If you’re like me, you desire to teach your kids the true meaning of Easter. And you want to keep fun traditions, like an egg hunt, but also want to know how to keep Christ at the center of the celebration. Here are 4 easy ways you can keep Jesus’ resurrection the main focus of Easter this year.
1. Resurrection Eggs – So these are pretty old school, like twenty years old, but they still do a great job of telling our kiddos about the cross. In each of the twelve plastic eggs your kids will discover a surprise that allows you to narrate Jesus’ journey. I will often use these eggs in lieu of a Bible story at night during Holy Week. They can be used multiple times throughout the season: at breakfast on Easter morning, after your egg hunt, even on Good Friday. Purchase them at Family Christian Stores or online at CBD.com and Amazon.com.
2. An “Empty Tomb Egg” – If you ask kids, “What’s the point of Easter?” most will respond, “Eggs” or “The Easter Bunny” But I want my kid’s response to be, “The Empty Tomb!” So I implemented an “empty tomb egg” into our egg hunt. When I hide my filled eggs, I also lay out 2 empty, metallic eggs, one for each of my kids. After years of this tradition, they know the empty egg is the prized egg to find. Because once my kids bring the egg to me and tell me why it’s empty, they get a prize. This year Solomon will receive a bag of his favorite jelly beans. And Deuce, some Reese’s peanut butter eggs, his favorite.
Egg hunt after egg hunt, year after year, I want to create a rhythm and a point—the Empty Tomb is God’s greatest gift ever.
3. Resurrection Rolls – I made these delicious treats last year for a few neighborhood kiddos and their mamas who came over for an Easter Egg hunt.

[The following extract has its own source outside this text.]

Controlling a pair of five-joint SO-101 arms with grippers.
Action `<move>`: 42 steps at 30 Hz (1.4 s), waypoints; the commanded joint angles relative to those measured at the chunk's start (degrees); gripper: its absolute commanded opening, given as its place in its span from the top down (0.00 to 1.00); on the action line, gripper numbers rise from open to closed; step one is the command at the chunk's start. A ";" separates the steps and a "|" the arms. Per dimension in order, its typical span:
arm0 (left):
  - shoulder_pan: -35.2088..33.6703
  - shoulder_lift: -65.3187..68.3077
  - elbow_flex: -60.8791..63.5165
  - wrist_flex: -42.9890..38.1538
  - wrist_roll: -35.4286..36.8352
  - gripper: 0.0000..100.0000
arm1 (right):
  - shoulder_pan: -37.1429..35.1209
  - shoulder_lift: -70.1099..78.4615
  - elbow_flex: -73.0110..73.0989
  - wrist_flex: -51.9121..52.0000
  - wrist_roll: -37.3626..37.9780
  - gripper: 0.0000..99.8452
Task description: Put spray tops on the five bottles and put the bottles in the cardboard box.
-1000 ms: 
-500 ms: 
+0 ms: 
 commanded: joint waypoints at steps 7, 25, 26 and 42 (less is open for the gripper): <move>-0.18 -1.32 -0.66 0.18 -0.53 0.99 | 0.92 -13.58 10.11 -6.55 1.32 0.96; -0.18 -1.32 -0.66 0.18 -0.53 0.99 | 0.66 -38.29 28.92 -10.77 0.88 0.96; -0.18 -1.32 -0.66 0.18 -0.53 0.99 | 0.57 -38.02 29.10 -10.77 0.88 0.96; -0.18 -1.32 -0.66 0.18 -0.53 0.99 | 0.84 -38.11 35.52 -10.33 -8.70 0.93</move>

I will get my kids involved this year and make them Sunday morning. They are simply crescent rolls, cinnamon and sugar, with marshmallows wrapped inside. The rolls become hollow as they bake. And you can already guess, these yummy breakfast treats represent the meaning of Easter—when you break them open they are empty inside. Click here for the recipe.

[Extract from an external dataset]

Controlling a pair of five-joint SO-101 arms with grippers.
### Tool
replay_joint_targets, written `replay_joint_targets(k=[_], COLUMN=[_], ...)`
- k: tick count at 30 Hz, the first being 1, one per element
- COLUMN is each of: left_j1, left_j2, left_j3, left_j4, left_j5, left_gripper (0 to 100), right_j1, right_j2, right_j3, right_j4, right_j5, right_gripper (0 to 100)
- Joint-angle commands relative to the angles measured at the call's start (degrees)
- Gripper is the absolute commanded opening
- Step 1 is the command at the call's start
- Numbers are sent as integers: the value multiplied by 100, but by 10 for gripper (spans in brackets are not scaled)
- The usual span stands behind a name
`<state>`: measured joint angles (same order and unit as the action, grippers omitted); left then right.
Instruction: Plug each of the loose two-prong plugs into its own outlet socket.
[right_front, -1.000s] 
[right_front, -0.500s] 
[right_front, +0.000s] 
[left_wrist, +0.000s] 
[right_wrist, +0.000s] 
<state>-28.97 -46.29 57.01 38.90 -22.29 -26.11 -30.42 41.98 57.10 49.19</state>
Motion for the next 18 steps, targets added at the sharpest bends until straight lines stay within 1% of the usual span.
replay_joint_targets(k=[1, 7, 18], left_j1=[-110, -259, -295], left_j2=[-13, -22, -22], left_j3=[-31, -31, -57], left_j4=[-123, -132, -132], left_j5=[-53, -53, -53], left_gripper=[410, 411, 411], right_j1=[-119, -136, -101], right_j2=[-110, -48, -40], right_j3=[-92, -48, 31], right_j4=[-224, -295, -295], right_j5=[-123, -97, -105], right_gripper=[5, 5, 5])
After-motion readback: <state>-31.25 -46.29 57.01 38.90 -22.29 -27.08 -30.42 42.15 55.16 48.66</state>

4. A Family Fast – Next year, consider a family fast for Lent. To teach our kids to fast is to teach them a biblical discipline. Fasting is to give up something we enjoy. It’s a reminder we are not self-sufficient and rely on the provision of God. As we fast, we open our hearts to hear from the Lord and to show Him we’re dead-set on His will for our lives.

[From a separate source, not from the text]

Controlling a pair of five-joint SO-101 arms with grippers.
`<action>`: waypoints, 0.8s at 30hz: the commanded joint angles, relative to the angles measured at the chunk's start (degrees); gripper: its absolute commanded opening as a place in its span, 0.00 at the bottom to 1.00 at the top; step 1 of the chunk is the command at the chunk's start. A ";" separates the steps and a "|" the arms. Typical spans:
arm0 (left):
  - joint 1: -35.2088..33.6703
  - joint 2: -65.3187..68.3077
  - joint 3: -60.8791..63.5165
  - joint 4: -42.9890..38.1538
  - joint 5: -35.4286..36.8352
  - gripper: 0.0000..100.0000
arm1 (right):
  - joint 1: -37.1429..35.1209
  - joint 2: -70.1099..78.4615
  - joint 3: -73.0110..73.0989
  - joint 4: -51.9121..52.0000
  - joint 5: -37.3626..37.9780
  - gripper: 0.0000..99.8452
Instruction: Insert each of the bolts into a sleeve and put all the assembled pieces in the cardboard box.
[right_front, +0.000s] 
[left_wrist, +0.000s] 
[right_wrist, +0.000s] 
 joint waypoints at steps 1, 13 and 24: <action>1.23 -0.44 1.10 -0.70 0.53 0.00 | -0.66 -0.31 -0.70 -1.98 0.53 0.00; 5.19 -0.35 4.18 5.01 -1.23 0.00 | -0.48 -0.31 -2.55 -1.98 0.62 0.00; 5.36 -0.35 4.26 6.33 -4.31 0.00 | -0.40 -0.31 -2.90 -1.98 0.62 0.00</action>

Your family could give up sweets or video games or your favorite TV show. Our family has a weekend breakfast tradition of Pillsbury cinnamon rolls or donuts. To give up a once a week tradition like this is also a great option.
This might be, scratch that, will be hard. But Lent is not supposed to be easy.
It wasn’t for Jesus.
Lent is a time when we, like Jesus, keep our eyes on Jerusalem. As he anticipated the cross, He spoke of His death.
And as Jesus was going up to Jerusalem, he took the twelve disciples aside, and on the way he said to them, “See, we are going up to Jerusalem. And the Son of Man will be delivered over to the chief priests and scribes, and they will condemn him to death and deliver him over to the Gentiles to be mocked and flogged and crucified, and he will be raised on the third day” (Matthew 20:17-19).
As we meditate on what Jesus faced as He climbed the hill to Calvary, the discipline of a Lent fast can turn from bitterness to worship as we enter into His suffering.
Let’s get real, our kids may not see a fast as worship—yet. But to lead like this shows them we are serious about breaking from our comforts, as He did for us.
I have found these simple ideas help my kids, and me stay focused on the main point of Easter.
And I hope they do the same for you.
May you and your family find Jesus at the very center of the celebration this year.
May you stand in awe that, “. . . you, who were dead in your trespasses. . . God made alive together with Him, having forgiven us all our trespasses, by canceling the record of debt that stood against us with its legal demands. This He set aside, nailing it to the cross” (Colossians 2:13-14.)
And may your resolve to keep the empty tomb of Christ the center point of Easter make Him famous to your kids.
How do you keep Christ at the center of Easter? I’d love to hear more ideas!